Toyota Tarik Kembali 5.408 SUV Untuk Periksa 270 Aks Belakang Bermasalah

Otomotif by AKDAH – Toyota mengumumkan penarikan kembali sejumlah model SUV yakni Grand Highlander dan Lexus TX di Amerika Serikat. Penarikan ini disebabkan oleh kekhawatiran serius terkait komponen rear axle carrier yang dapat memengaruhi keselamatan berkendara. Jika masalah ini tidak ditangani, ada potensi bagi pengemudi untuk kehilangan kendali atas kendaraan mereka, yang dapat menyebabkan kecelakaan.

Rincian Penarikan Kendaraan

Menurut informasi yang tersedia, total ada 5,408 unit yang terlibat dalam penarikan ini. Model-model yang terkena dampak termasuk Lexus TX dan TX Hybrid tahun 2026, yang diproduksi antara 10 April 2026 hingga 27 April 2026, serta model Grand Highlander dari periode yang sama. Selain itu, ada juga varian Grand Highlander Hybrid yang terlibat.

Penyebab utama dari penarikan ini adalah potensi kerusakan pada rear axle carrier yang terhubung ke toe control arm. Hal ini terjadi akibat kesalahan dalam proses produksi di salah satu pemasok yang membuat material yang digunakan tidak memenuhi standar kekuatan yang ditentukan. Akibatnya, bagian ini berisiko patah, yang dapat menurunkan stabilitas kendaraan dan meningkatkan kemungkinan kecelakaan.

Dampak dan Tindakan Selanjutnya

Toyota mencatat bahwa hanya sekitar 5% dari kendaraan yang ditarik kembali kemungkinan memiliki rear axle carrier yang terbuat dari bahan subpar. Meski demikian, pihak perusahaan menyatakan bahwa hingga saat ini belum ada laporan kecelakaan atau klaim garansi terkait masalah ini.

Untuk mengatasi masalah ini, Toyota akan melakukan proses perbaikan yang direncanakan dimulai pada kuartal ini. Para pemilik kendaraan yang terpengaruh akan mendapatkan pemberitahuan mengenai penarikan ini antara 23 Agustus dan 6 September. Mereka diharapkan membawa kendaraan mereka ke dealer terdekat untuk memeriksa dan mengganti rear axle carrier jika diperlukan.

Pentingnya Keselamatan Kendaraan

Penarikan kembali ini merupakan salah satu dari beberapa kasus yang melibatkan kendala pada model baru dari Toyota, seperti yang sudah terjadi sebelumnya saat penarikan yang berkaitan dengan masalah airbag. Masalah pada rear axle carrier ini menunjukkan betapa pentingnya kontrol kualitas dalam proses produksi kendaraan. Dengan meningkatnya kompleksitas dan teknologi dalam otomotif, kesalahan kecil dalam komponen dapat memiliki dampak yang signifikan terhadap keselamatan pengguna.

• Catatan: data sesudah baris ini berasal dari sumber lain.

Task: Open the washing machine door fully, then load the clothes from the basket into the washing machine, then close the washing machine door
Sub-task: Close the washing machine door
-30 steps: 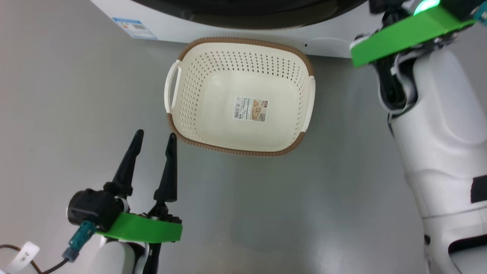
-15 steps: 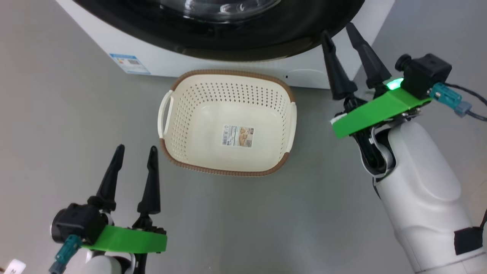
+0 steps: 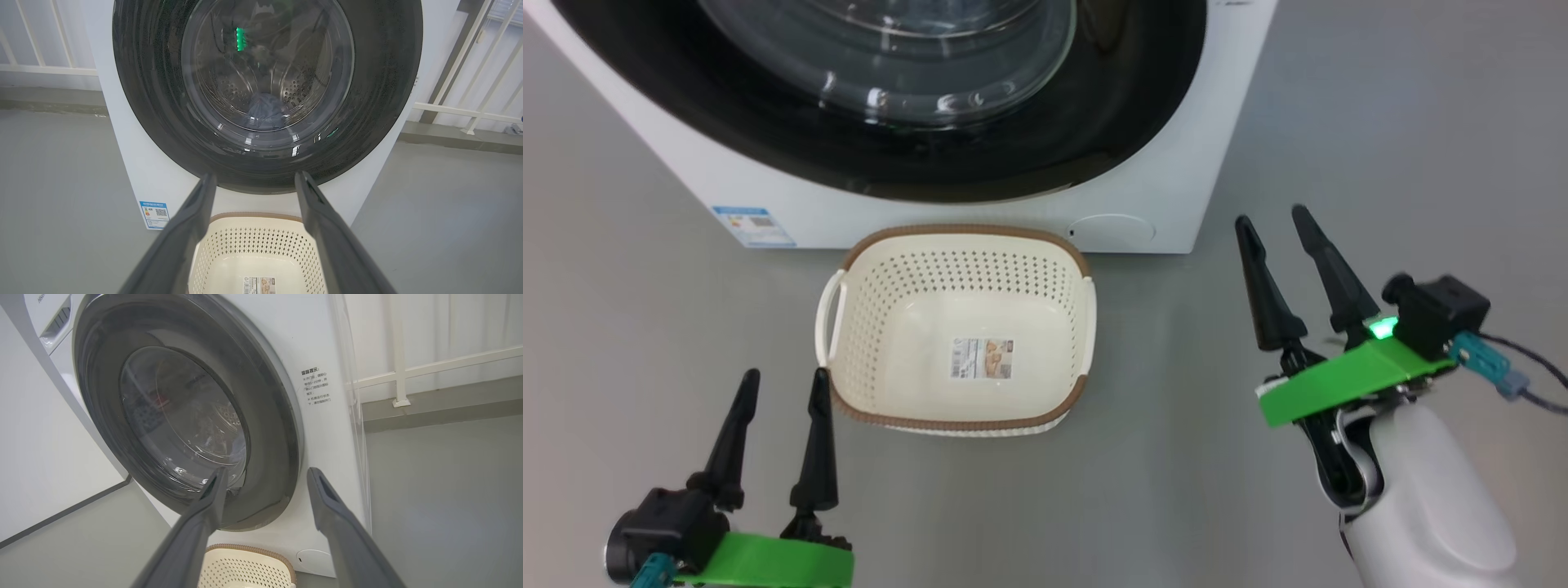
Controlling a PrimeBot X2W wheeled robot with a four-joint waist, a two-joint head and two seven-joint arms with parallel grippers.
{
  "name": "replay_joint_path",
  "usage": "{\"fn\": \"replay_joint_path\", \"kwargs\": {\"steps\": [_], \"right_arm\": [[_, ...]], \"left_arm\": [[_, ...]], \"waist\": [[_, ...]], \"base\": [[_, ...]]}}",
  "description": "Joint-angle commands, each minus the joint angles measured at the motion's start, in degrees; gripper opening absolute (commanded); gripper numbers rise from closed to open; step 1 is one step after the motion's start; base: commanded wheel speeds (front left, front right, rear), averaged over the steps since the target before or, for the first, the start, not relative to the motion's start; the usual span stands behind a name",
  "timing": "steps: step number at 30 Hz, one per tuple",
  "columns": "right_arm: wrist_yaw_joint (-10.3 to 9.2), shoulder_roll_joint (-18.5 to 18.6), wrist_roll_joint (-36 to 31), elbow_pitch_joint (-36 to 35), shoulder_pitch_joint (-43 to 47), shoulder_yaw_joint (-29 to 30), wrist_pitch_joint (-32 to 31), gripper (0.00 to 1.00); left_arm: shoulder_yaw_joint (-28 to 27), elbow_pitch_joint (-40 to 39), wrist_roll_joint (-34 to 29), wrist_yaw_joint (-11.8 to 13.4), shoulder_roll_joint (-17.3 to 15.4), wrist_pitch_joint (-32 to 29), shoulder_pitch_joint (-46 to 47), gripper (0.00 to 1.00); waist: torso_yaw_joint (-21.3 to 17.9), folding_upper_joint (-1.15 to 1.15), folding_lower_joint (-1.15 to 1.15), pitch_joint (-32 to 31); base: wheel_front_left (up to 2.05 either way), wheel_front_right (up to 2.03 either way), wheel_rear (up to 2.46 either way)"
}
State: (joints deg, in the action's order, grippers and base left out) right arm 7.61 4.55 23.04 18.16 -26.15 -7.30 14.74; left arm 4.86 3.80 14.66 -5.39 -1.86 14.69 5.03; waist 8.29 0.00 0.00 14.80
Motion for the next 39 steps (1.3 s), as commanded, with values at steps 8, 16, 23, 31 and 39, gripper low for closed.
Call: {"fn": "replay_joint_path", "kwargs": {"steps": [8,16,23,31,39], "right_arm": [[-0.12,-1.32,-1.05,-4.24,7.27,2.56,0.26,1.00],[-0.12,-1.55,-3.69,-6.43,12.77,4.58,0.26,1.00],[-0.12,-1.64,-8.40,-8.14,17.67,5.84,0.26,1.00],[-0.12,-1.66,-11.42,-10.26,21.84,6.16,0.26,1.00],[-0.12,-1.67,-12.42,-11.46,24.22,8.59,0.26,1.00]], "left_arm": [[-4.19,-1.50,-1.02,-0.47,-1.01,0.30,-2.10,1.00],[-5.72,-2.07,-1.24,-0.06,-1.01,0.30,-5.06,1.00],[-6.50,-2.89,-1.78,1.11,-1.01,0.30,-7.90,1.00],[-6.81,-3.39,-1.86,2.46,-1.01,0.30,-11.09,1.00],[-6.56,-3.47,-3.12,3.31,-1.01,0.30,-12.22,1.00]], "waist": [[-4.97,0.00,0.00,-4.74],[-6.62,0.00,0.00,-7.25],[-7.19,0.00,0.00,-9.81],[-7.69,0.00,0.00,-12.20],[-7.37,0.00,0.00,-13.31]], "base": [[0.00,0.00,0.00],[0.00,0.00,0.00],[0.00,0.00,0.00],[0.00,0.00,0.00],[0.00,0.00,0.00]]}}
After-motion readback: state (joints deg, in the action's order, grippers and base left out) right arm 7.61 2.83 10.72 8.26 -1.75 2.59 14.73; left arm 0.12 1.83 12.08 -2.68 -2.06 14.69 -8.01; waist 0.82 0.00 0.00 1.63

Dalam dunia otomotif, penarikkan kembali kendaraan bukanlah hal yang baru. Hal ini seringkali dilakukan oleh pabrikan untuk memastikan keselamatan pengendara. Pabrikan besar seperti Toyota memiliki prosedur yang sudah teruji untuk menangani masalah ini secara serius, termasuk transparansi dalam menginformasikan kepada konsumen mengenai risiko yang mungkin muncul.

Kesimpulan

Penarikan kembali Toyota Grand Highlander dan Lexus TX di AS menyoroti pentingnya kesadaran akan kualitas dan keselamatan kendaraan. Meskipun hanya sebagian kecil yang terpengaruh, tindakan cepat dari Toyota dalam merespons masalah ini patut dicontoh, serta mencerminkan komitmen perusahaan untuk menjaga keselamatan pengendara. Pengemudi diharapkan tetap waspada dan memantau informasi terbaru dari pabrikan untuk memastikan kendaraan mereka tetap aman di jalanan.